President Moon Jae-in on Wednesday said that the development of South-North Korean relations is “not an additional outcome of development in North Korea-U.S. ties” but is the “driving force that promotes denuclearization of the Korean Peninsula.”
Speaking at a ceremony in central Seoul marking Korea’s independence from the 1910-1945 Japanese colonial rule, the president said that "true liberation" can only be achieved when the two countries establish a lasting peace and economic community.
Stressing the importance of recognition that South Koreans are the “protagonists” in Korean Peninsula-related issues, the president said he will visit Pyongyang next month to “take an audacious step to proceed toward the declaration of an end to the Korean War and the signing of a peace treaty as well as the complete denuclearization of the Korean Peninsula.” He went on to say, “I will help build a relationship based on deeper trust between the two Koreas and simultaneously lead efforts to promote dialogue on denuclearization between North Korea and the United States.”
However, there are growing voices in the United States expressing concerns.
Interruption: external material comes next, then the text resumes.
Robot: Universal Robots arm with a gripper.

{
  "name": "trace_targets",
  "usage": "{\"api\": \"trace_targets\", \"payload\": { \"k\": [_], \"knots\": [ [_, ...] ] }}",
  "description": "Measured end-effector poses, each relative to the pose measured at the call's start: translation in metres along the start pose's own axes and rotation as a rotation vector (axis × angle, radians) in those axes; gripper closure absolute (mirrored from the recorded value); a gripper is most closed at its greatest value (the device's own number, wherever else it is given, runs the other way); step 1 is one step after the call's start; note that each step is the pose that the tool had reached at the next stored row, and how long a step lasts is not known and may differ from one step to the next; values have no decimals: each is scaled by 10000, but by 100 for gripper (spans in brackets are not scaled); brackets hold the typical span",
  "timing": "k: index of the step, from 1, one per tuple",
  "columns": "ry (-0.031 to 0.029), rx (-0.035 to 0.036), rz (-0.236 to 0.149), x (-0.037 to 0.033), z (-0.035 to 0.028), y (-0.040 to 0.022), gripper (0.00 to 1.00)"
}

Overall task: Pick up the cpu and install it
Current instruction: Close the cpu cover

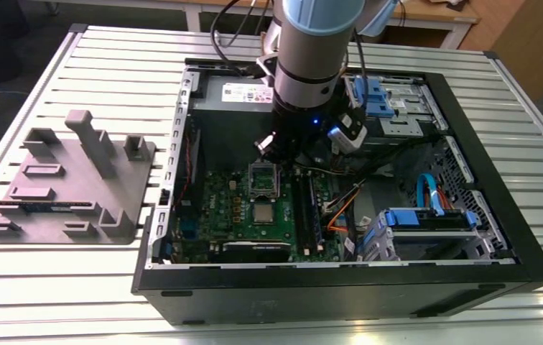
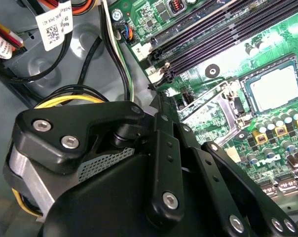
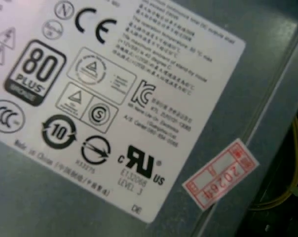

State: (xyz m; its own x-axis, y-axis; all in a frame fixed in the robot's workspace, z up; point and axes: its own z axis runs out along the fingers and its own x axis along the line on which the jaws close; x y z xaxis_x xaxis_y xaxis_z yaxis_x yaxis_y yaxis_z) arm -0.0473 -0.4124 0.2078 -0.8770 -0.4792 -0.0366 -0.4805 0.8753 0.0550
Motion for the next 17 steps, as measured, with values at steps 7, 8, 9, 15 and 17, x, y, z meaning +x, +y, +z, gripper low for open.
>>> {"api": "trace_targets", "payload": {
  "k": [7, 8, 9, 15, 17],
  "knots": [
    [23, 6, -263, -34, -18, -24, 90],
    [26, 4, -297, -34, -17, -23, 90],
    [30, 4, -344, -33, -16, -23, 90],
    [51, -11, -759, -33, -2, -23, 90],
    [53, -12, -797, -31, 5, -23, 90]
  ]
}}
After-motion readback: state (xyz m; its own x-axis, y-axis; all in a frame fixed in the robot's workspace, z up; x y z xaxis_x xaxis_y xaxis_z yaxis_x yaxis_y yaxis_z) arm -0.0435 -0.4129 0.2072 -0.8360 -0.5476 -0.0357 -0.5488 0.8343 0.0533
U.S. State Department spokeswoman Heather Nauert said hours before the South Korean president’s speech that Washington’s “main focus is on the denuclearization of the Korean Peninsula.”
The British daily Financial Times reported that South Korea’s economic integration plan with North risks U.S. “ire,” saying that the plan is likely to” raise eyebrows in the U.S., which has remained steadfast about maintaining stringent sanctions on Pyongyang in an attempt to coerce the regime to abandon its nuclear weapons.”